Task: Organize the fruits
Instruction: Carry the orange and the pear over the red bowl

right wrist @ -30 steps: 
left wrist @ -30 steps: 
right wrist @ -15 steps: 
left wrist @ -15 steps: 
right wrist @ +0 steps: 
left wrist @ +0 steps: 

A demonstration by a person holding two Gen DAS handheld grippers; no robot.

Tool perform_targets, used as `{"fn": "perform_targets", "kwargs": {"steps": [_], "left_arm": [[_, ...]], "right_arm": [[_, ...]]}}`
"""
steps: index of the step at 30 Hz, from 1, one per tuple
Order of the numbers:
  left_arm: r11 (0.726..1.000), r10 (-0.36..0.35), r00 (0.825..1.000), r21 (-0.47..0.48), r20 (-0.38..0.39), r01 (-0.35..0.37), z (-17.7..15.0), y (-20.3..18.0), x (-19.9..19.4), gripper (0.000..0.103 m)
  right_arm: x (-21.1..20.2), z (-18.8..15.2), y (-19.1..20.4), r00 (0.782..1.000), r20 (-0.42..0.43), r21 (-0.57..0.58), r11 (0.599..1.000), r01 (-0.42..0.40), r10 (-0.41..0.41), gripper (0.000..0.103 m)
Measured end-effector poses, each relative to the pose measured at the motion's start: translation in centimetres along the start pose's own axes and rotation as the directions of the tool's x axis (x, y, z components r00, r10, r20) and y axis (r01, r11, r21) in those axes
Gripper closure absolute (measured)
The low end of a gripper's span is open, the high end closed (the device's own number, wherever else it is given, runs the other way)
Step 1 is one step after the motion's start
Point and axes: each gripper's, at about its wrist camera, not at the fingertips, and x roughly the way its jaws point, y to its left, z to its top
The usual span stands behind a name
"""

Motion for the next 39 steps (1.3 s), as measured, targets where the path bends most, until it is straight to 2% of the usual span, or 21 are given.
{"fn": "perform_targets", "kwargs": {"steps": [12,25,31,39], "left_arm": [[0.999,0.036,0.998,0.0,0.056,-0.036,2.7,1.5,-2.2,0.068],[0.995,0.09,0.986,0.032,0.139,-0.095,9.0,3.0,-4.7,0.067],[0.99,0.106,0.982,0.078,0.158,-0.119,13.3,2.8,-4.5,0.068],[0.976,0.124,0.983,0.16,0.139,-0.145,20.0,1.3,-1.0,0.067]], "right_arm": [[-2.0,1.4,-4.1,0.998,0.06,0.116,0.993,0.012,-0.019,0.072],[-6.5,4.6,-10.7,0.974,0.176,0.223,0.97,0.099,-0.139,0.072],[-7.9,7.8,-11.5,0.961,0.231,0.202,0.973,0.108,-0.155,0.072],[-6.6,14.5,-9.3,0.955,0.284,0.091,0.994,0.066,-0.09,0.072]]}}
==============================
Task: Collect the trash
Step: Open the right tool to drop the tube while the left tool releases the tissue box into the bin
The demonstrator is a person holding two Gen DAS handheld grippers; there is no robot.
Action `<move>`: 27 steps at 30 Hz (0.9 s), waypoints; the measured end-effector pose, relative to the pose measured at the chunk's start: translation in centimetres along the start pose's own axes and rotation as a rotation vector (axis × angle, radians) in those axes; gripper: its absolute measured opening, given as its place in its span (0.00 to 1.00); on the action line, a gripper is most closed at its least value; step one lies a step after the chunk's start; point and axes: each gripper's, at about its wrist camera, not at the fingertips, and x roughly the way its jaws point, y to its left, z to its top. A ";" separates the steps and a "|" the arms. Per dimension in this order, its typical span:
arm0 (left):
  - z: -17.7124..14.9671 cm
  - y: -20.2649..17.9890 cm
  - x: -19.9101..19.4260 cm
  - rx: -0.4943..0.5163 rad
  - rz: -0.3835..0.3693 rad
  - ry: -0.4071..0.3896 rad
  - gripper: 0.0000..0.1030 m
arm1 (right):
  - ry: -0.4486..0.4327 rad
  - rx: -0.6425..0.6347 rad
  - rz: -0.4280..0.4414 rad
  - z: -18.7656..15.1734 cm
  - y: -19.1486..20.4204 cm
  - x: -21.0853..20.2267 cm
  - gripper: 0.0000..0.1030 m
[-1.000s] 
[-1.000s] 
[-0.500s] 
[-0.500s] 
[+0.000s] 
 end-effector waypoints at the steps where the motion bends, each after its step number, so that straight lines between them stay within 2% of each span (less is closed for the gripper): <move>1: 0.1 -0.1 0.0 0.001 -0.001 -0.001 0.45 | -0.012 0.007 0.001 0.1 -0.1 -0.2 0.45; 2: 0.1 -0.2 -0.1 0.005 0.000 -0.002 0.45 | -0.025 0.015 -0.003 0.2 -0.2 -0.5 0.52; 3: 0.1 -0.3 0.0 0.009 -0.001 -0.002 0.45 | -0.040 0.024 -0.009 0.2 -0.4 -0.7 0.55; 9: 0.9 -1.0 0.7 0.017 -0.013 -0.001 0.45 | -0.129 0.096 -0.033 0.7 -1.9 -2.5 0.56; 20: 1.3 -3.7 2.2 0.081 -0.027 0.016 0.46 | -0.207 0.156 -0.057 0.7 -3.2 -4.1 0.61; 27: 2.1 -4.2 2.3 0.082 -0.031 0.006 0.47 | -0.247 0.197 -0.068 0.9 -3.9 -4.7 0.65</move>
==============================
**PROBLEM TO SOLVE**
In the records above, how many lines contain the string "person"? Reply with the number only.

**OUTPUT FOR THIS TASK**
2